◆ Work task
Write out the following records exactly, each one in full.

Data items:
<<<<
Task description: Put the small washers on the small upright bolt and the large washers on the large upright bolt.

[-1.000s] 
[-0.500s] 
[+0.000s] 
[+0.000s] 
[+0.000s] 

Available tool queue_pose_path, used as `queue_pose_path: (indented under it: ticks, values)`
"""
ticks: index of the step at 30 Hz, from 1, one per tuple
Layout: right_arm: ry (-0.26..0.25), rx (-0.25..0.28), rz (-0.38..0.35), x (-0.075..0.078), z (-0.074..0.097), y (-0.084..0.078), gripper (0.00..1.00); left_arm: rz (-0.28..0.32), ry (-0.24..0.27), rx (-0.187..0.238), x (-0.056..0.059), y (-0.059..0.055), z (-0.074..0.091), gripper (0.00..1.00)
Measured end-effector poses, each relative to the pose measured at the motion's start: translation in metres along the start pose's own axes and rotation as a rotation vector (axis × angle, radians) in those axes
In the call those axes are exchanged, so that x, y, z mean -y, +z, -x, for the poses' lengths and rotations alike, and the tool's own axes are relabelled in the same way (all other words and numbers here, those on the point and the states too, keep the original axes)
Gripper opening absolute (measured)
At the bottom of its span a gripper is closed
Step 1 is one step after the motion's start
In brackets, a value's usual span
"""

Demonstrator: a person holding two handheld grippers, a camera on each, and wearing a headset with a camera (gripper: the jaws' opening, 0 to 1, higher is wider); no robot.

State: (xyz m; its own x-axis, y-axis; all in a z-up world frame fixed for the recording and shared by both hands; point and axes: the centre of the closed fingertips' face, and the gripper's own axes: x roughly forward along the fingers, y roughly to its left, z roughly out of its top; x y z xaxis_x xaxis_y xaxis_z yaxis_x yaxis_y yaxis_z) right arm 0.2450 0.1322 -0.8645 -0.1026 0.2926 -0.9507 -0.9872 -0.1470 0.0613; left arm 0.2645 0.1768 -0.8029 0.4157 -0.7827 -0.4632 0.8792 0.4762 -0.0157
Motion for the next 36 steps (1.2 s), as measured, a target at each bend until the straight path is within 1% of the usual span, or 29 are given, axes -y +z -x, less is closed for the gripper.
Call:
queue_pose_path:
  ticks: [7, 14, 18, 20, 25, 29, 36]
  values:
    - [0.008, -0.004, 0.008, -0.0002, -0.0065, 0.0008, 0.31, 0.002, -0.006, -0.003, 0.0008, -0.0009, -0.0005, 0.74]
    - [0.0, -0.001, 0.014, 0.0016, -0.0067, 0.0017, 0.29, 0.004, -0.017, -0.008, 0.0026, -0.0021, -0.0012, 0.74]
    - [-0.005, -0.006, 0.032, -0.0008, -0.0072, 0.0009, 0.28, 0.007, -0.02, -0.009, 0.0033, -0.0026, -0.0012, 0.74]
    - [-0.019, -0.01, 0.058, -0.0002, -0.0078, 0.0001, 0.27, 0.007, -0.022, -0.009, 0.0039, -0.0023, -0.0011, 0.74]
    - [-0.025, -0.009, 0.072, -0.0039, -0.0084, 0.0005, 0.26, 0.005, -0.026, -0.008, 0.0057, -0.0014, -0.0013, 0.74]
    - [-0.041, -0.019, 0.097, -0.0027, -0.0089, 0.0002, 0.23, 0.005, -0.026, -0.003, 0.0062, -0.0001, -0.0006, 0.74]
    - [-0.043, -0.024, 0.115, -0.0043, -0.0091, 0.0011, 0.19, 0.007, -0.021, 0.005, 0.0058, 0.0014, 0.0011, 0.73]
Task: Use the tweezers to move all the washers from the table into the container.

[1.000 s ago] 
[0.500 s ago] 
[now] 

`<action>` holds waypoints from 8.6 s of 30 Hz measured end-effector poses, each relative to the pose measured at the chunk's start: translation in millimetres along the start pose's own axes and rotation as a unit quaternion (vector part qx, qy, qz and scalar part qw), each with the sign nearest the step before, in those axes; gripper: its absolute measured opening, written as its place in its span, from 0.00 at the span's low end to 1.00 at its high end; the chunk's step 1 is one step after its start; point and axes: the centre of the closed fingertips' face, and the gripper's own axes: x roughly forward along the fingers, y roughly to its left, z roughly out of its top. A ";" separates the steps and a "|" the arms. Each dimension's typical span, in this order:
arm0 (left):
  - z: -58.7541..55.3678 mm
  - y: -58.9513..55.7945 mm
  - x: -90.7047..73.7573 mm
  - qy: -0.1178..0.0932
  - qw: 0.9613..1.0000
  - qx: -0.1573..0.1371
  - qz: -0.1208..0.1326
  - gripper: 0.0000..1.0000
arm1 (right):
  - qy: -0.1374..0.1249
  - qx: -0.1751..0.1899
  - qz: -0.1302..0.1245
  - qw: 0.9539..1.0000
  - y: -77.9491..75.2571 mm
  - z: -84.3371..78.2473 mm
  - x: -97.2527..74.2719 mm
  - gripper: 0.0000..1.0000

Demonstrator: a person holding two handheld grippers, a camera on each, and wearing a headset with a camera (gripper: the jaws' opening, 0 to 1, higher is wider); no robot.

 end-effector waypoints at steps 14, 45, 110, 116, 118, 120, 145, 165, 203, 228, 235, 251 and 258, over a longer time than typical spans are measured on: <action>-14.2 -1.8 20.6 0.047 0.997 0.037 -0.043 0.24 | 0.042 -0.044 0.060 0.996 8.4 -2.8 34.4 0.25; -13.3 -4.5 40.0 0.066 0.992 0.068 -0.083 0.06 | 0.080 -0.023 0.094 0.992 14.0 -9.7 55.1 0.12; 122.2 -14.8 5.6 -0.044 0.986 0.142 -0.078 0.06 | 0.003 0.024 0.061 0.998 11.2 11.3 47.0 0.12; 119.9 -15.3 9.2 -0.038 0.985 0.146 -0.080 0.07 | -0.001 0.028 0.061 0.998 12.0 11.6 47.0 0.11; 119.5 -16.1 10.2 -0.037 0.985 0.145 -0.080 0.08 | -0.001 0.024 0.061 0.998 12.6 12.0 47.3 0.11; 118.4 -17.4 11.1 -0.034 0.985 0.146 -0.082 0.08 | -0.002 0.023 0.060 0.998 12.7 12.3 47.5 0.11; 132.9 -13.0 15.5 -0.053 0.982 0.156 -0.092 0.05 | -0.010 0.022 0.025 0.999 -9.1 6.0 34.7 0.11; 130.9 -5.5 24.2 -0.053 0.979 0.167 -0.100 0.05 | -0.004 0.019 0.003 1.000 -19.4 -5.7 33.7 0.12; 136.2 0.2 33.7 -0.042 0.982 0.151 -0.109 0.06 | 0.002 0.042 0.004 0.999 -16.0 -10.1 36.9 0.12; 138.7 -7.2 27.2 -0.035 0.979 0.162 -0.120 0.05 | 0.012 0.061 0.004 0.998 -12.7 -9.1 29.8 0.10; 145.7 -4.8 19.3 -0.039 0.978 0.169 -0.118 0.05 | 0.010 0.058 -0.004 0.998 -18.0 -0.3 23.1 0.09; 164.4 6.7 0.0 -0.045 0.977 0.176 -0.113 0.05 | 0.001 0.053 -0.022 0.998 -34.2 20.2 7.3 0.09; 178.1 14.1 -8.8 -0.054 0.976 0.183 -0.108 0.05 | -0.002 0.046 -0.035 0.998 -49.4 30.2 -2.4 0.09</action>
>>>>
◆ Written solution
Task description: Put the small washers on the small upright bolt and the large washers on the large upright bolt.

[-1.000s] 
[-0.500s] 
[+0.000s] 
[+0.000s] 
[+0.000s] 

Available tool queue_pose_path, used as `queue_pose_path: (indented under it: ticks, values)`
"""
ticks: index of the step at 30 Hz, from 1, one per tuple
Layout: right_arm: ry (-0.26..0.25), rx (-0.25..0.28), rz (-0.38..0.35), x (-0.075..0.078), z (-0.074..0.097), y (-0.084..0.078), gripper (0.00..1.00); left_arm: rz (-0.28..0.32), ry (-0.24..0.27), rx (-0.187..0.238), x (-0.056..0.059), y (-0.059..0.055), z (-0.074..0.091), gripper (0.00..1.00)
Measured end-effector poses, each relative to the pose measured at the motion's start: translation in metres along the start pose's own axes and rotation as a rotation vector (axis × angle, radians) in those axes
In the call those axes are exchanged, so that x, y, z mean -y, +z, -x, for the poses' lengths and rotations alike, and the tool's own axes are relabelled in the same way (all other words and numbers here, those on the point and the states too, keep the original axes)
Gripper opening absolute (measured)
At the bottom of its span a gripper is closed
Step 1 is one step after the motion's start
In brackets, a value's usual span
"""

Demonstrator: a person holding two handheld grippers, a camera on each, and wearing a headset with a camera (gripper: the jaws' opening, 0 to 1, higher is wider); no robot.

State: (xyz m; its own x-axis, y-axis; all in a z-up world frame fixed for the recording and shared by both hands; point and axes: the centre of the closed fingertips' face, and the gripper's own axes: x roughly forward along the fingers, y roughly to its left, z roughly out of its top; x y z xaxis_x xaxis_y xaxis_z yaxis_x yaxis_y yaxis_z) right arm 0.2450 0.1322 -0.8645 -0.1026 0.2926 -0.9507 -0.9872 -0.1470 0.0613; left arm 0.2645 0.1768 -0.8029 0.4157 -0.7827 -0.4632 0.8792 0.4762 -0.0157
Motion for the next 36 steps (1.2 s), as measured, a target at each bend until the straight path is within 1% of the usual span, or 29 are given, axes -y +z -x, less is closed for the gripper.
Call:
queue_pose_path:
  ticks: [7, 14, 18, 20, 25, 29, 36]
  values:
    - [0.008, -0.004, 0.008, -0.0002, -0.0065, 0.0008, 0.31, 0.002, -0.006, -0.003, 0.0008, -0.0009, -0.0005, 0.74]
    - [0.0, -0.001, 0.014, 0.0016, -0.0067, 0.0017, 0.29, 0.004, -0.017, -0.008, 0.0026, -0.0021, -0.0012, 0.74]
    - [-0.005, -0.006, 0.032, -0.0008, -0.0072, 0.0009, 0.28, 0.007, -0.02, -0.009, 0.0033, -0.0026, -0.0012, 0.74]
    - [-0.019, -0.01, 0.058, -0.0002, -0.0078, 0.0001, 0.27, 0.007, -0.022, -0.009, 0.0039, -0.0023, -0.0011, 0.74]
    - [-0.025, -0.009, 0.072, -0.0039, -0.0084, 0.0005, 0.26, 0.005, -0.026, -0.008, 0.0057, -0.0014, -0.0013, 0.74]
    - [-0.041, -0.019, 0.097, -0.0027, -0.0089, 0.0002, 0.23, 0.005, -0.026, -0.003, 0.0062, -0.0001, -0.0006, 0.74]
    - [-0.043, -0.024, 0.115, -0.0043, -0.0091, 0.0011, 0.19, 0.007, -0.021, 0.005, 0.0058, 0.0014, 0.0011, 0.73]
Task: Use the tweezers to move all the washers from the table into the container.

[1.000 s ago] 
[0.500 s ago] 
[now] 

`<action>` holds waypoints from 8.6 s of 30 Hz measured end-effector poses, each relative to the pose measured at the chunk's start: translation in millimetres along the start pose's own axes and rotation as a unit quaternion (vector part qx, qy, qz and scalar part qw), each with the sign nearest the step before, in those axes; gripper: its absolute measured opening, written as its place in its span, from 0.00 at the span's low end to 1.00 at its high end; the chunk's step 1 is one step after its start; point and axes: the centre of the closed fingertips' face, and the gripper's own axes: x roughly forward along the fingers, y roughly to its left, z roughly out of its top. A ";" separates the steps and a "|" the arms. Each dimension's typical span, in this order:
arm0 (left):
  - z: -58.7541..55.3678 mm
  - y: -58.9513..55.7945 mm
  - x: -90.7047..73.7573 mm
  - qy: -0.1178..0.0932
  - qw: 0.9613..1.0000
  - qx: -0.1573..0.1371
  - qz: -0.1208..0.1326
  - gripper: 0.0000..1.0000
arm1 (right):
  - qy: -0.1374..0.1249
  - qx: -0.1751..0.1899
  - qz: -0.1302..0.1245
  - qw: 0.9539..1.0000
  - y: -77.9491..75.2571 mm
  - z: -84.3371..78.2473 mm
  - x: -97.2527..74.2719 mm
  - gripper: 0.0000..1.0000

Demonstrator: a person holding two handheld grippers, a camera on each, and wearing a headset with a camera (gripper: the jaws' opening, 0 to 1, higher is wider); no robot.

 end-effector waypoints at steps 14, 45, 110, 116, 118, 120, 145, 165, 203, 228, 235, 251 and 258, over a longer time than typical spans are measured on: <action>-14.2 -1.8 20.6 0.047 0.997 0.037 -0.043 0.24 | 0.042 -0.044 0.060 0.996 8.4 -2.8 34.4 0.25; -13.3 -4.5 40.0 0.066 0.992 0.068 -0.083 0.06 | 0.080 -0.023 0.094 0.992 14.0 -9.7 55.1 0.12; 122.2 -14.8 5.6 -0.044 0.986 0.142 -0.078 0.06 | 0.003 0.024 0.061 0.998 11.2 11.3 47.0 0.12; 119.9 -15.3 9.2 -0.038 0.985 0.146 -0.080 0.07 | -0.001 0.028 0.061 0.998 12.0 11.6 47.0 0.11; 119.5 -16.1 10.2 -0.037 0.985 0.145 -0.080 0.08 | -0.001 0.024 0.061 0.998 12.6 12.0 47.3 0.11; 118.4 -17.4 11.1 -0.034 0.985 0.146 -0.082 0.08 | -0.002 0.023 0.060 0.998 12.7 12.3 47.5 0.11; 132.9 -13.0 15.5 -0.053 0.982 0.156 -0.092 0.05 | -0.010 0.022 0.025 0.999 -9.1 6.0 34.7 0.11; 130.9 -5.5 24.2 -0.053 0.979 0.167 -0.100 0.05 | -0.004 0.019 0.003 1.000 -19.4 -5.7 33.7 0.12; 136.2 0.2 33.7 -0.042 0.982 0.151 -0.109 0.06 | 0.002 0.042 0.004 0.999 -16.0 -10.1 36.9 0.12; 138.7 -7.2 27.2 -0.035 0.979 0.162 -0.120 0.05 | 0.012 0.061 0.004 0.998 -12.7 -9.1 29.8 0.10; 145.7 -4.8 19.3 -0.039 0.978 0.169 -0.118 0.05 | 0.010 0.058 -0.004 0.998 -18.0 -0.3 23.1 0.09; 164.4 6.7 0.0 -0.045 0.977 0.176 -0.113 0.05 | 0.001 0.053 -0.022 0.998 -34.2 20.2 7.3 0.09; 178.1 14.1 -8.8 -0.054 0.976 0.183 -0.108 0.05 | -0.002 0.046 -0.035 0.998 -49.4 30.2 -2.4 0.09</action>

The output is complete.